La difficulté est double : le verbe « revenir » n’est pas conjugué à la forme factitive (fera revenir), mais à la forme active simple (reviendra) et, de plus, la mention « l’Éternel ton D.ieu » ne semble pas nécessaire, puisque le verset précédent expliquait les causes de ce retour de captivité, en précisant : « Et tu reviendras vers l’Éternel ton D.ieu, et tu obéiras à Sa Voix… », aussi suffisait-il d’écrire que la réponse divine serait : « Et Il reviendra », sans mentionner ce qui est évident.
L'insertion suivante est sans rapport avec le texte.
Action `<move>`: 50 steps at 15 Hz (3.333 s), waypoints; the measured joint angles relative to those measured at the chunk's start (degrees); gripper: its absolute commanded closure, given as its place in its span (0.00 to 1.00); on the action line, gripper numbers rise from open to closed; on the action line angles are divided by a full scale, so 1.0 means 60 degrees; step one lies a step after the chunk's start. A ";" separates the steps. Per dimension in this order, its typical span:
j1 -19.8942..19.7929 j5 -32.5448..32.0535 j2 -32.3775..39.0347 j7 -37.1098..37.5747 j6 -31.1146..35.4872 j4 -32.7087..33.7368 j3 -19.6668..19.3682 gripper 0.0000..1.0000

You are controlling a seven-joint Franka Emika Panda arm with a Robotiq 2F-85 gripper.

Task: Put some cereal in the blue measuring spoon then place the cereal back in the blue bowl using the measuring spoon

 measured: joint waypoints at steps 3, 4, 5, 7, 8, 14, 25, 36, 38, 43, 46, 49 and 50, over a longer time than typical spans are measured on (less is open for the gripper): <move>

C’est à cette répétition apparemment injustifiée que Rachi donne l’explication suivante :
« Nos Maîtres ont enseigné d’ici que la Chekhina (la Présence Divine) demeure avec Israël dans les tourments de son exil. Ainsi, Il a fait inscrire Sa propre délivrance pour le jour où ils seront délivrés, annonçant qu’Il reviendra avec eux. »
Avec le premier Juif ?
En plus de toutes les questions qui se posent sur la tournure du commentaire, une difficulté nous interpelle si l’on se place du point de vue ésotérique tel qu’il ressort du commentaire de Rachi :
Sur la base de l’idée voulant que la situation d’exil de chaque Juif soit ressentie comme un exil pour D.ieu, on imagine que tant que le dernier Juif n’en aura pas été délivré, la Chekhina « demeurera encore dans les tourments de leur exil ». Aussi, comment comprendre le verset cité par Rachi dans la suite de son commentaire :
« ...et grand sera le Jour du rassemblement des exilés, et entouré de telles difficultés que l'on pourrait imaginer que Dieu Lui-même devra saisir véritablement chacun par la main pour l’arracher à son endroit, comme ce qui est dit : “Et vous, vous serez recueillis un par un, enfants d’Israël” (Isaïe 27,12) »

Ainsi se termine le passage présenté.